Crystallization and preliminary crystallographic analysis of an E. coli-selected mutant of the nuclease domain of the metallonuclease colicin E7 metallonuclease

2013 
The metallonuclease colicin E7 is a member of the HNH family of endonucleases. It serves as a bacterial toxin in Escherichia coli, protecting the host cell from other related bacteria and bacteriophages by degradation of their chromosomal DNA under environmental stress. Its cell-killing activity is attributed to the nonspecific nuclease domain (NColE7), which possesses the catalytic beta beta alpha-type metal ion-binding HNH motif at its C-terminus. Mutations affecting the positively charged amino acids at the N-terminus of NColE7 (444-576) surprisingly showed no or significantly reduced endonuclease activity [Czene et al. (2013), J. Biol. Inorg. Chem. 18, 309-321]. The necessity of the N-terminal amino acids for the function of the C-terminal catalytic centre poses the possibility of allosteric activation within the enzyme.
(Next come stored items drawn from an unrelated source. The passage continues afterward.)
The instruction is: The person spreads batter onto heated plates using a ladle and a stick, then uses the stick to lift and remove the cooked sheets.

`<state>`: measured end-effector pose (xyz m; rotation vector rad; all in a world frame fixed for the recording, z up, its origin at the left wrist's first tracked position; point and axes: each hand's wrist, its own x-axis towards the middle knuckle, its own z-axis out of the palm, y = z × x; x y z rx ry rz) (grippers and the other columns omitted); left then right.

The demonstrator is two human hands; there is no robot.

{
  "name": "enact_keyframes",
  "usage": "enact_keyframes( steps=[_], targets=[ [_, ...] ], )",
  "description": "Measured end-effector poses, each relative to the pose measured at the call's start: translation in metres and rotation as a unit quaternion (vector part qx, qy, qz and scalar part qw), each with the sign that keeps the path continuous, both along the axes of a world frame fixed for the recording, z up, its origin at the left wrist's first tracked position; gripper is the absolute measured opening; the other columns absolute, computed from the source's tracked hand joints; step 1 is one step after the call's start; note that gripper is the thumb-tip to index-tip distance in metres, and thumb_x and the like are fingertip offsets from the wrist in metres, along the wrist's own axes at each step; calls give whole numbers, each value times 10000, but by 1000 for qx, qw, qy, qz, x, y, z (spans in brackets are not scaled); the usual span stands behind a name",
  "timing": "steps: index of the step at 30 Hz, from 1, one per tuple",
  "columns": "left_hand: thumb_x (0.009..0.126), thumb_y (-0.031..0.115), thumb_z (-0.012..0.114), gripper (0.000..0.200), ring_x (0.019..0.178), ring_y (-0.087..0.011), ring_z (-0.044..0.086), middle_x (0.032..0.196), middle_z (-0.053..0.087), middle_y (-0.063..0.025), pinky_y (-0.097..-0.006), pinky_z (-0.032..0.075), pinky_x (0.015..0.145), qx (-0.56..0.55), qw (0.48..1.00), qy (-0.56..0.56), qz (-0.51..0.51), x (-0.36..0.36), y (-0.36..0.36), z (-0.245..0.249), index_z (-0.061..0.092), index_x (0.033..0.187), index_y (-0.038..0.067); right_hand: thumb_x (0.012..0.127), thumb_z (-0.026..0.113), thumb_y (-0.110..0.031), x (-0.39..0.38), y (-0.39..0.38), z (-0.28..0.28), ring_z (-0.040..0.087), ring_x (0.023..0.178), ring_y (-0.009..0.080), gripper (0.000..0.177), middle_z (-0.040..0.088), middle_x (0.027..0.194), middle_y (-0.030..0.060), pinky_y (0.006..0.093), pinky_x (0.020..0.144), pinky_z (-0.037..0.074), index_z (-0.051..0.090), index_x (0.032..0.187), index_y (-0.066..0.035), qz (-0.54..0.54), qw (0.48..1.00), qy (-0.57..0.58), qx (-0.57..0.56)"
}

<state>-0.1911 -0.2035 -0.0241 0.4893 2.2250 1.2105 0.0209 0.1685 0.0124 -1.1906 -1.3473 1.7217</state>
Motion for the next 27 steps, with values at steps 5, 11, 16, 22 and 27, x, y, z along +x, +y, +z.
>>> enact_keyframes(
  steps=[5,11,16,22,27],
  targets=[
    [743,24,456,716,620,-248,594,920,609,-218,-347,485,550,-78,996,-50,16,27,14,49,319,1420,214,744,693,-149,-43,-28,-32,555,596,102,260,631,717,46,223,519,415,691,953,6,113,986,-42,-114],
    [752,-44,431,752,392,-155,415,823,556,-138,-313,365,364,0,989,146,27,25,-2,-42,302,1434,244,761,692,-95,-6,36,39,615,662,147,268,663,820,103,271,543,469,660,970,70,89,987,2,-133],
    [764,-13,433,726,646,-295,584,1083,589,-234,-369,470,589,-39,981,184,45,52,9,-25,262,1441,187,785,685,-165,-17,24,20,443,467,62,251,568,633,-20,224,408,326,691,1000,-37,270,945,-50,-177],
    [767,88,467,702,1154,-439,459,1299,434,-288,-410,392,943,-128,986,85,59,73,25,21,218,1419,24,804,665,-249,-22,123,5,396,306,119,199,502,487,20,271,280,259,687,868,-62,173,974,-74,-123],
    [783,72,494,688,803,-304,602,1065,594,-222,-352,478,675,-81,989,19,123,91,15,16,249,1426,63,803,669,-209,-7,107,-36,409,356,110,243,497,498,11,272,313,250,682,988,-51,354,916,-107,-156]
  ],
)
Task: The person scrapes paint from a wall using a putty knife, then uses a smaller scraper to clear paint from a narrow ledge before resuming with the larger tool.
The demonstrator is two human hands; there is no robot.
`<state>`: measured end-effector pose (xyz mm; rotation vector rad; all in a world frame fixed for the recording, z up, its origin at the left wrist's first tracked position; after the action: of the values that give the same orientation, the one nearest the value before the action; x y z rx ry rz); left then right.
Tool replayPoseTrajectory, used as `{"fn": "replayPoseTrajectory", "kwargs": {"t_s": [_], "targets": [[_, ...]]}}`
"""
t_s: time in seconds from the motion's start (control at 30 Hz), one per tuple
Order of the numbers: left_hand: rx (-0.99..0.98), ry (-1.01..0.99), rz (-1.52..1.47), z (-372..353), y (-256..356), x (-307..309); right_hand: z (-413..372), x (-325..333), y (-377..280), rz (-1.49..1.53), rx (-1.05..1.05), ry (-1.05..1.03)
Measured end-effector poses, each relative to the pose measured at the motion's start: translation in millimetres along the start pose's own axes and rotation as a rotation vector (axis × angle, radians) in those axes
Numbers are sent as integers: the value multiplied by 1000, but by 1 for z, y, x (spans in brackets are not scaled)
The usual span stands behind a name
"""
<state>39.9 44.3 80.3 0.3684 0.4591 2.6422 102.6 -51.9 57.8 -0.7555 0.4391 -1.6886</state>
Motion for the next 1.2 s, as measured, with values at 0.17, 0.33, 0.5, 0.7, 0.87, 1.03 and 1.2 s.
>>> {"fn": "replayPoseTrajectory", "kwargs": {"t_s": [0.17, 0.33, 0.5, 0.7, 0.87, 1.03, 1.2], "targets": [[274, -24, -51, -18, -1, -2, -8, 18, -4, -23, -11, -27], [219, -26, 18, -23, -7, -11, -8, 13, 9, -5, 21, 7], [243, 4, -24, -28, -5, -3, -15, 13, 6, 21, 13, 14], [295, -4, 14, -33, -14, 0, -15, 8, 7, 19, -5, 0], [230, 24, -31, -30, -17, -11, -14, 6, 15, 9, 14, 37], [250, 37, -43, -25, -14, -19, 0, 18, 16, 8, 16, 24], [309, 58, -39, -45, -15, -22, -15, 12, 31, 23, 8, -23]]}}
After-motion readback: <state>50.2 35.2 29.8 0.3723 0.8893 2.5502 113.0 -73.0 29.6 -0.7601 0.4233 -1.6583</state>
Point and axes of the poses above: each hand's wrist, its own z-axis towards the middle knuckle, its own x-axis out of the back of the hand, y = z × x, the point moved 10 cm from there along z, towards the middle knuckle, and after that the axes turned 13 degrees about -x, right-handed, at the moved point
Precise knowledge of the intramolecular interactions of these residues that affect the catalytic activity could turn NColE7 into a novel platform for artificial nuclease design. In this study, the N-terminal deletion mutant Delta N4-NColE7-C* of the nuclease domain of colicin E7 selected by E. coli was overexpressed and crystallized at room temperature by the sitting-drop vapour-diffusion method. X-ray diffraction data were collected to 1.6 angstrom resolution and could be indexed and averaged in the trigonal space group P3(1)21 or P3(2)21, with unit-cell parameters a = b = 55.4, c = 73.1 angstrom. Structure determination by molecular replacement is in progress.